WHAT IS NEEDED: Please copy the lines below exactly, from the first one through the line showing "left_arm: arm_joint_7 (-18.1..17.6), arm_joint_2".

COLLECTED DATA:
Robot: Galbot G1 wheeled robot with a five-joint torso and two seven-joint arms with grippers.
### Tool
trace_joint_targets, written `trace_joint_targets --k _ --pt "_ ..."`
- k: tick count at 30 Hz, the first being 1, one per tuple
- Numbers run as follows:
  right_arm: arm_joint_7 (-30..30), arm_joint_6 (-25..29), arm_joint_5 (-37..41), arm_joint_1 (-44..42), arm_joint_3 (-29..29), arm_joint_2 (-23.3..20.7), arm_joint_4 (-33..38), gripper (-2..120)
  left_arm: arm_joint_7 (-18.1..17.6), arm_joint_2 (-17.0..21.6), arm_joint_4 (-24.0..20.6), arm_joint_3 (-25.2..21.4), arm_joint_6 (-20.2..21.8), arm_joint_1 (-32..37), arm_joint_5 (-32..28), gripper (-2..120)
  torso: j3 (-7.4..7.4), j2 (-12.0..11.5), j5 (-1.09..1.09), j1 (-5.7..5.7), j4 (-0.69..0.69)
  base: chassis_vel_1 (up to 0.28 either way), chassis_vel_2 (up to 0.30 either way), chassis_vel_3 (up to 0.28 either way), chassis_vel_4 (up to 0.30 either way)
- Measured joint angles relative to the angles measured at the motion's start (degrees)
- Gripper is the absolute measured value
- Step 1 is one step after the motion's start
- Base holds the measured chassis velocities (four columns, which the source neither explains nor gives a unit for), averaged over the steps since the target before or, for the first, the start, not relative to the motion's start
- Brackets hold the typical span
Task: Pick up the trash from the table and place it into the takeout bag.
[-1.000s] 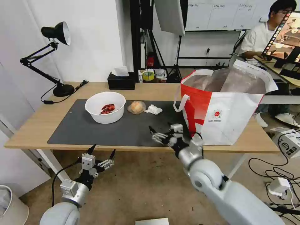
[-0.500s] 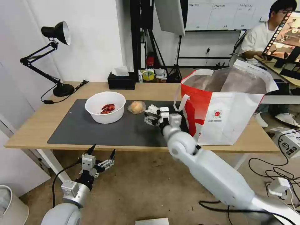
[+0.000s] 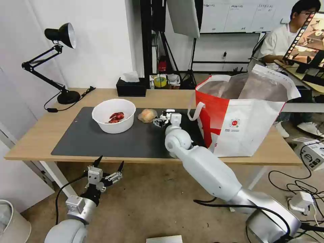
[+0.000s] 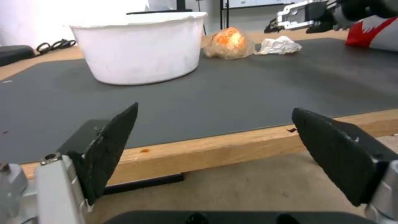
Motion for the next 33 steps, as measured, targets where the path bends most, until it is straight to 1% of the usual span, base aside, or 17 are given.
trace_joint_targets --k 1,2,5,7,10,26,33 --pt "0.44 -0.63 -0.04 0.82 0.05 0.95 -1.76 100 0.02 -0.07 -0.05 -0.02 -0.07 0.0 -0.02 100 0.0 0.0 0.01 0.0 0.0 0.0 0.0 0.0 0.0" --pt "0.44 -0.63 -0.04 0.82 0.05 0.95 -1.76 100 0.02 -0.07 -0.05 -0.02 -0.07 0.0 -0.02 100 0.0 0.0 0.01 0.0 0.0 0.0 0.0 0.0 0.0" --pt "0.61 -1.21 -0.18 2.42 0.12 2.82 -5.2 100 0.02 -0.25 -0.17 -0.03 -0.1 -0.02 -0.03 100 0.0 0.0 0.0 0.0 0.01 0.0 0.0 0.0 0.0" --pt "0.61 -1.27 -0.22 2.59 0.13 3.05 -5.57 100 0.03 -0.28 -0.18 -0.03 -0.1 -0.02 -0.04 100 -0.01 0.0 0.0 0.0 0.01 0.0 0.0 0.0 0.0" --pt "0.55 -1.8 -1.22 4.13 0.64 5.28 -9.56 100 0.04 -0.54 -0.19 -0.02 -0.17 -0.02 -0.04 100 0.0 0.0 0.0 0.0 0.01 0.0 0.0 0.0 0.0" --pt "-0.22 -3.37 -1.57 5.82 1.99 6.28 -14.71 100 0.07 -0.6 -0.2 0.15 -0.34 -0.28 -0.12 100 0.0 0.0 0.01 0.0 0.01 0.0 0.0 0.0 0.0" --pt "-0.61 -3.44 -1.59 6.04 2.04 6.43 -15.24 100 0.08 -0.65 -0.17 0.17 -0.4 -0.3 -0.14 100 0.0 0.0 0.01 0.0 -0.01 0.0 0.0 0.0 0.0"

ANSWER BELOW:
Robot: Galbot G1 wheeled robot with a five-joint torso and two seven-joint arms with grippers.
### Tool
trace_joint_targets, written `trace_joint_targets --k _ --pt "_ ..."`
- k: tick count at 30 Hz, the first being 1, one per tuple
- Numbers run as follows:
  right_arm: arm_joint_7 (-30..30), arm_joint_6 (-25..29), arm_joint_5 (-37..41), arm_joint_1 (-44..42), arm_joint_3 (-29..29), arm_joint_2 (-23.3..20.7), arm_joint_4 (-33..38), gripper (-2..120)
  left_arm: arm_joint_7 (-18.1..17.6), arm_joint_2 (-17.0..21.6), arm_joint_4 (-24.0..20.6), arm_joint_3 (-25.2..21.4), arm_joint_6 (-20.2..21.8), arm_joint_1 (-32..37), arm_joint_5 (-32..28), gripper (-2..120)

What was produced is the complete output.